» **Goal of the exercise**:
An exact copy of the listing is what is needed here; write it out in full.

■ ■ ■ ■ ■ ■ ■

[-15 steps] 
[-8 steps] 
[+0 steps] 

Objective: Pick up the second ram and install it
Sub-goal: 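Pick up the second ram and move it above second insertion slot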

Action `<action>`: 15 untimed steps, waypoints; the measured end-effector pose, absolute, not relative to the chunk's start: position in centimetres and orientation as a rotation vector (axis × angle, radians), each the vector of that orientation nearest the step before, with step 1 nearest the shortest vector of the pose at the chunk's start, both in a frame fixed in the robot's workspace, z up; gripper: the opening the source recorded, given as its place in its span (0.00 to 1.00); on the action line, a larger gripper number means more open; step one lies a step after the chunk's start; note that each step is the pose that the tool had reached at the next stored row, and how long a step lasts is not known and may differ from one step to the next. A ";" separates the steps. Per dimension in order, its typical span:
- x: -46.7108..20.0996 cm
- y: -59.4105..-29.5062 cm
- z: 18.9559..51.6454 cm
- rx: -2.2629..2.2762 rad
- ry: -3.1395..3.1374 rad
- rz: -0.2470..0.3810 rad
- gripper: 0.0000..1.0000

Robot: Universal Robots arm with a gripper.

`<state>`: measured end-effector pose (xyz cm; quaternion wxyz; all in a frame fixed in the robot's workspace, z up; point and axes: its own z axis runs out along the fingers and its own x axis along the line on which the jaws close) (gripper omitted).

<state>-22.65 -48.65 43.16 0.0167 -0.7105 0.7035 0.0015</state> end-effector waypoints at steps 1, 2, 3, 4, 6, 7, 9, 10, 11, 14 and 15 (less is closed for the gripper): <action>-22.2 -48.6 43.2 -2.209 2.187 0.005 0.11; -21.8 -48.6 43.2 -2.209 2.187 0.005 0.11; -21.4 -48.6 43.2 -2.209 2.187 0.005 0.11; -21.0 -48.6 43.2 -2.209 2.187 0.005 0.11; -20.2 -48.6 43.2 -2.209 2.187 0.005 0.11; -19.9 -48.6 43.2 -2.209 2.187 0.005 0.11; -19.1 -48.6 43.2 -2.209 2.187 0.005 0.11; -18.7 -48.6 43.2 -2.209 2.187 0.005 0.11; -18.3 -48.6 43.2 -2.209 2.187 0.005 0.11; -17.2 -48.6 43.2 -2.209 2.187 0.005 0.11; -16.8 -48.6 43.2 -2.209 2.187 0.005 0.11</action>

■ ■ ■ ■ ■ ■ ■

» **Result of this task**:
[-15 steps] 
[-8 steps] 
[+0 steps] 

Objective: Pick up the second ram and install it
Sub-goal: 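Pick up the second ram and move it above second insertion slot
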
Action `<action>`: 15 untimed steps, waypoints; the measured end-effector pose, absolute, not relative to the chunk's start: position in centimetres and orientation as a rotation vector (axis × angle, radians), each the vector of that orientation nearest the step before, with step 1 nearest the shortest vector of the pose at the chunk's start, both in a frame fixed in the robot's workspace, z up; gripper: the opening the source recorded, given as its place in its span (0.00 to 1.00); on the action line, a larger gripper number means more open; step one lies a step after the chunk's start; note that each step is the pose that the tool had reached at the next stored row, and how long a step lasts is not known and may differ from one step to the next. A ";" separates the steps. Per dimension in order, its typical span:
- x: -46.7108..20.0996 cm
- y: -59.4105..-29.5062 cm
- z: 18.9559..51.6454 cm
- rx: -2.2629..2.2762 rad
- ry: -3.1395..3.1374 rad
- rz: -0.2470..0.3810 rad
- gripper: 0.0000..1.0000

Robot: Universal Robots arm with a gripper.

`<state>`: measured end-effector pose (xyz cm; quaternion wxyz; all in a frame fixed in the robot's workspace, z up; point and axes: its own z axis runs out along the fingers and its own x axis along the line on which the jaws close) (gripper omitted).

<state>-22.65 -48.65 43.16 0.0167 -0.7105 0.7035 0.0015</state> end-effector waypoints at steps 1, 2, 3, 4, 6, 7, 9, 10, 11, 14 and 15 (less is closed for the gripper): <action>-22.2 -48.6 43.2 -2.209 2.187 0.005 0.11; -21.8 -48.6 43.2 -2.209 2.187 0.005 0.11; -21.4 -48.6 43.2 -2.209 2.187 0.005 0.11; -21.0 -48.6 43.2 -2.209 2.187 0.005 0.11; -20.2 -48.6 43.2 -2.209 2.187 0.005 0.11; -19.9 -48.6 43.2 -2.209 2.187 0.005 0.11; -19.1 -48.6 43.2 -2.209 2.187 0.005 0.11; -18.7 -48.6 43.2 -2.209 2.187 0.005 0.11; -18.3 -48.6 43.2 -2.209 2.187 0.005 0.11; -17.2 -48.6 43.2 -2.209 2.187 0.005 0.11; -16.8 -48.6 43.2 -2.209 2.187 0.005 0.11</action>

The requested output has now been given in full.